Removing UI from Legacy Services: Rebuilding Auth Redirect and Token Flow
Published: 2026-02-23 | Section: Architecture & Platform | Author: Amirreza Rezaie
I am currently removing UI from legacy services and moving all frontend responsibility to the PWA.
This migration exposed a real issue in my auth flow: access/refresh token behavior is unstable, users are logged out too early, and redirect behavior between PWA, BFF, and Auth is not reliable enough.
I built the first version fast for production with AI support, without deeply understanding all auth details at that time.
Now I want to redesign it correctly and implement it with full ownership.
Current Problems
- Token lifetime does not match expected behavior.
- Users are logged out after a short time (around 7 minutes in many cases).
- Redirect flow is hard to reason about across
app.goalixa.com,api.goalixa.com(BFF/Gateway), andauthservice. - Auth logic is mixed with legacy assumptions from multi-UI architecture.
Target Direction
- One frontend:
app.goalixa.com(PWA only) - No UI inside backend services (
auth,timer,app-core, …) - One API entry point through gateway/BFF
- Auth service remains backend-only and focused on identity/session/token management
Redirect Model I Need
The PWA should own navigation and pages.
Auth service should not render login/signup/reset pages.
High-level flow:
- User opens
/loginin PWA - PWA starts auth request via BFF
- BFF talks to auth service
- Auth service issues cookies/tokens
- Browser is redirected back to PWA route with a clean state
Token Flow I Need to Stabilize
- Short-lived access token (for API authorization)
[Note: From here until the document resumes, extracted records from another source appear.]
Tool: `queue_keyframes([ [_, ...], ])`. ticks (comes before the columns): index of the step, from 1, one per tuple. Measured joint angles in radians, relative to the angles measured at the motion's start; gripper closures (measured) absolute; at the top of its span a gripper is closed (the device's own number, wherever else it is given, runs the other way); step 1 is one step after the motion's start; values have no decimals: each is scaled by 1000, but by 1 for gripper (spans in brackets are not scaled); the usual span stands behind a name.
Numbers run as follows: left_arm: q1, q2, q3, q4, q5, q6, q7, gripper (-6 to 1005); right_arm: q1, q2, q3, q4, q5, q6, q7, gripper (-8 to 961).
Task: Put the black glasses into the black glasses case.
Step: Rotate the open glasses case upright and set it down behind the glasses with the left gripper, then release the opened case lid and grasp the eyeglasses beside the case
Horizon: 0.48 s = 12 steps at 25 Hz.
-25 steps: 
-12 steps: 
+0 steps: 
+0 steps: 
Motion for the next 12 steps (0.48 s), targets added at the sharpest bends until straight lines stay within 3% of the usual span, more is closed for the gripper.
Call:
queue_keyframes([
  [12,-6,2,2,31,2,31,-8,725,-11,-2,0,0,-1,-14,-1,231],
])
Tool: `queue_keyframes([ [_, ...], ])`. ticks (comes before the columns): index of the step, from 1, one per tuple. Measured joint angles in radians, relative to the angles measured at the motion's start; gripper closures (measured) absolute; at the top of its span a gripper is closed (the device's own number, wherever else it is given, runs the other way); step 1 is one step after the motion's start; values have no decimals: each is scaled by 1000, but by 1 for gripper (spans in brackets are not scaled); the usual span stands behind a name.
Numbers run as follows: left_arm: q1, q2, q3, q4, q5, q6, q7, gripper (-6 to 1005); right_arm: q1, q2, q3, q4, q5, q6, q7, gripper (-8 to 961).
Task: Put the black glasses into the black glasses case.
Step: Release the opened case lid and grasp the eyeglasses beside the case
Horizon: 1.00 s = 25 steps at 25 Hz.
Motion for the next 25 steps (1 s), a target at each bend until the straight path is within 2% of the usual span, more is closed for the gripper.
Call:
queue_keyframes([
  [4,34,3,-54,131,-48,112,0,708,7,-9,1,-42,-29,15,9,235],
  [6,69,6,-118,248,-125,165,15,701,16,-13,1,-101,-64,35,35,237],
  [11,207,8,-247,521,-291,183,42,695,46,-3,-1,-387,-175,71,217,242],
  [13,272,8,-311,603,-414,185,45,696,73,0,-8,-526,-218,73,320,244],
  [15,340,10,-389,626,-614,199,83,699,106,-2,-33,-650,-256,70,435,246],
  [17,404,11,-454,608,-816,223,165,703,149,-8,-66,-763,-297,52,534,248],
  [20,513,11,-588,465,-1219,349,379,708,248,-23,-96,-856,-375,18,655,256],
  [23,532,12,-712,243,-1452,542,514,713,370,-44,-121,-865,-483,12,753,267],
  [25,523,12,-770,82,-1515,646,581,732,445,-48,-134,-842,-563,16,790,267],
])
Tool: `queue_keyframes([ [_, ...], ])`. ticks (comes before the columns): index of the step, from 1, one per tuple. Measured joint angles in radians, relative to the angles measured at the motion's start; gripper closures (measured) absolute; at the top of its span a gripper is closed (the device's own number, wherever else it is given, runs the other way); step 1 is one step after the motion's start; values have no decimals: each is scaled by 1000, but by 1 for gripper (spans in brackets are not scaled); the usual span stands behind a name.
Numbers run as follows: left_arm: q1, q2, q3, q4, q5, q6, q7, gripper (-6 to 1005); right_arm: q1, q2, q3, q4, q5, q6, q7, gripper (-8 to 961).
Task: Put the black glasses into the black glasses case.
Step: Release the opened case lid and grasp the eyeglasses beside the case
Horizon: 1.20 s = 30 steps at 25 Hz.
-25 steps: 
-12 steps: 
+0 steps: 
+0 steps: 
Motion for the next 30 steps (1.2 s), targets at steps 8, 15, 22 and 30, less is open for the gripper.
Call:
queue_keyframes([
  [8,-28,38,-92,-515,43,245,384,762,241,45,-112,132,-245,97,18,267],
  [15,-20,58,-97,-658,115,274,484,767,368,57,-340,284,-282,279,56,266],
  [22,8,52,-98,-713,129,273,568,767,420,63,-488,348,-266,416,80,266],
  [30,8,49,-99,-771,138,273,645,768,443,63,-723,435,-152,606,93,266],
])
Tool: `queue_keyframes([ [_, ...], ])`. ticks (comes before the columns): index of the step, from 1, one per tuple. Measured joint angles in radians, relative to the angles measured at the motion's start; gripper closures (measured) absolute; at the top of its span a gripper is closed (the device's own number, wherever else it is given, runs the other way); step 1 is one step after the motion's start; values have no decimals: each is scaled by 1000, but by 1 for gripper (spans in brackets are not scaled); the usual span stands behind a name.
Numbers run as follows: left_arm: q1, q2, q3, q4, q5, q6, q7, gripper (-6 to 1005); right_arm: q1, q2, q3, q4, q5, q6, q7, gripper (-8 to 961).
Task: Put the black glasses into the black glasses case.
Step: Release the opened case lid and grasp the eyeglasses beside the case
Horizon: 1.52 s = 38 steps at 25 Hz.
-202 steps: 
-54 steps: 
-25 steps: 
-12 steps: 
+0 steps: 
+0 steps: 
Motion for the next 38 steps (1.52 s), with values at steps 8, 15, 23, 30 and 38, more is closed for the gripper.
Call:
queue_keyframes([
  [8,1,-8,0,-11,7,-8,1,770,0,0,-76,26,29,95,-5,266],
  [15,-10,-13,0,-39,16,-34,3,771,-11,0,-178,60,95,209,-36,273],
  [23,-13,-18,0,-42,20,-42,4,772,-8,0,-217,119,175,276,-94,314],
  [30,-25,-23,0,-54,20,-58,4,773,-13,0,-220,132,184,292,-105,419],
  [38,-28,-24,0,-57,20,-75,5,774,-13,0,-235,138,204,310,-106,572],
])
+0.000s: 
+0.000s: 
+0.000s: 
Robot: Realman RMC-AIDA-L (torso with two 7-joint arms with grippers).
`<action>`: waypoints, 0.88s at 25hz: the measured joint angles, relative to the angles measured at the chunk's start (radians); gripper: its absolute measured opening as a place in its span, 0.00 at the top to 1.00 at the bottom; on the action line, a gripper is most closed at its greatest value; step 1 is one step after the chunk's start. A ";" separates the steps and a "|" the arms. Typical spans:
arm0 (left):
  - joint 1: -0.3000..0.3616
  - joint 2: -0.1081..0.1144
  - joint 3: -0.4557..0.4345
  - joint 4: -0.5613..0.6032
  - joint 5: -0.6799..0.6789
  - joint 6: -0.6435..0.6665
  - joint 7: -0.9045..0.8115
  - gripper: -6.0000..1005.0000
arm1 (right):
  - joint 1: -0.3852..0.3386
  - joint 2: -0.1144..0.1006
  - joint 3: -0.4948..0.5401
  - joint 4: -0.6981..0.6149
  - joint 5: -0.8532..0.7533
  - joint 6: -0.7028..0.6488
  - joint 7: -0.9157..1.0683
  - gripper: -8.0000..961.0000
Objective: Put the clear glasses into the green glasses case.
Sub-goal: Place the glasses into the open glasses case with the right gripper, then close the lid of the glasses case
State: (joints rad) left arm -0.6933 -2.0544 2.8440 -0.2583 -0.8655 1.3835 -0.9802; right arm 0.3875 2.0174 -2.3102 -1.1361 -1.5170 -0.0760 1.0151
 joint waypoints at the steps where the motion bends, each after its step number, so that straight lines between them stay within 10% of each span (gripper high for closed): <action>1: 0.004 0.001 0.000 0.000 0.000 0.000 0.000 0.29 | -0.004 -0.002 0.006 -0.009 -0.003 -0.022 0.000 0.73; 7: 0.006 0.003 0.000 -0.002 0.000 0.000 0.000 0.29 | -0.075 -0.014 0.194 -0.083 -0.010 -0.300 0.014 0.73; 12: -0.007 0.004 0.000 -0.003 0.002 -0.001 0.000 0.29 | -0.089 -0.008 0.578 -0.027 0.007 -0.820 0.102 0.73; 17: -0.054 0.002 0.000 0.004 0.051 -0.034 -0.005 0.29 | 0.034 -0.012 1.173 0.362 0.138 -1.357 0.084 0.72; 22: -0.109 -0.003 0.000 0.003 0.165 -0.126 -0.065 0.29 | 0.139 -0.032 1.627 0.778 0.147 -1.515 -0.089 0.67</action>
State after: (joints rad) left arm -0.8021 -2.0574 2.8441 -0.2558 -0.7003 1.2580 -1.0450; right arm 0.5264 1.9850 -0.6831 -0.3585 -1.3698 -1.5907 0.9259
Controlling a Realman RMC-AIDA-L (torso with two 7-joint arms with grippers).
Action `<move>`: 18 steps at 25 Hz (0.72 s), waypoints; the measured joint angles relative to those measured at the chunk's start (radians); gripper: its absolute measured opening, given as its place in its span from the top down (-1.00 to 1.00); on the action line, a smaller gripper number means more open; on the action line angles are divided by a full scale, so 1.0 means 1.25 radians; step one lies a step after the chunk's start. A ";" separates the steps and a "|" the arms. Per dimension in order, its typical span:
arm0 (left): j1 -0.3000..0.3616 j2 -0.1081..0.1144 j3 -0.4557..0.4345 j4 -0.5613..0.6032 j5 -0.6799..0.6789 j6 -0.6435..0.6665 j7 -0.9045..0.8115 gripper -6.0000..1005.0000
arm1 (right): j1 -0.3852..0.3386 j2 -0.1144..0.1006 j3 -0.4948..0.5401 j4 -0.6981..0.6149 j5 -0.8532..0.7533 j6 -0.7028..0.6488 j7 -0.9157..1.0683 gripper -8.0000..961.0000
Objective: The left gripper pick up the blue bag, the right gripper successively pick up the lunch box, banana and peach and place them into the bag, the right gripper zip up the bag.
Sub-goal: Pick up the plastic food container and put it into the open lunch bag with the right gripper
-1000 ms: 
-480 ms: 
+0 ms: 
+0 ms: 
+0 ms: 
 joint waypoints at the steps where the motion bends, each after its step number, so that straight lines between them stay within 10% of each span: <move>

- Longer-lived refresh token (for silent renewal)
- Rotation and revocation rules must be explicit
- Cookie attributes must match real deployment (
HttpOnly,Secure,SameSite,Domain,Path)
If these details are inconsistent, users will be logged out unexpectedly even when backend logic looks correct.
Implementation Focus
- Remove legacy UI assumptions from auth service completely
- Define redirect contract between PWA and BFF
- Define strict token/refresh contract with clear TTL and rotation behavior
- Add observability for auth lifecycle events (login, refresh success/fail, logout, token revoke)
- Test in local + staging with real subdomain/cookie behavior
Final Note
This is not just refactoring.
For me, this is moving from “it works in production for now” to “I fully understand and own my auth architecture.”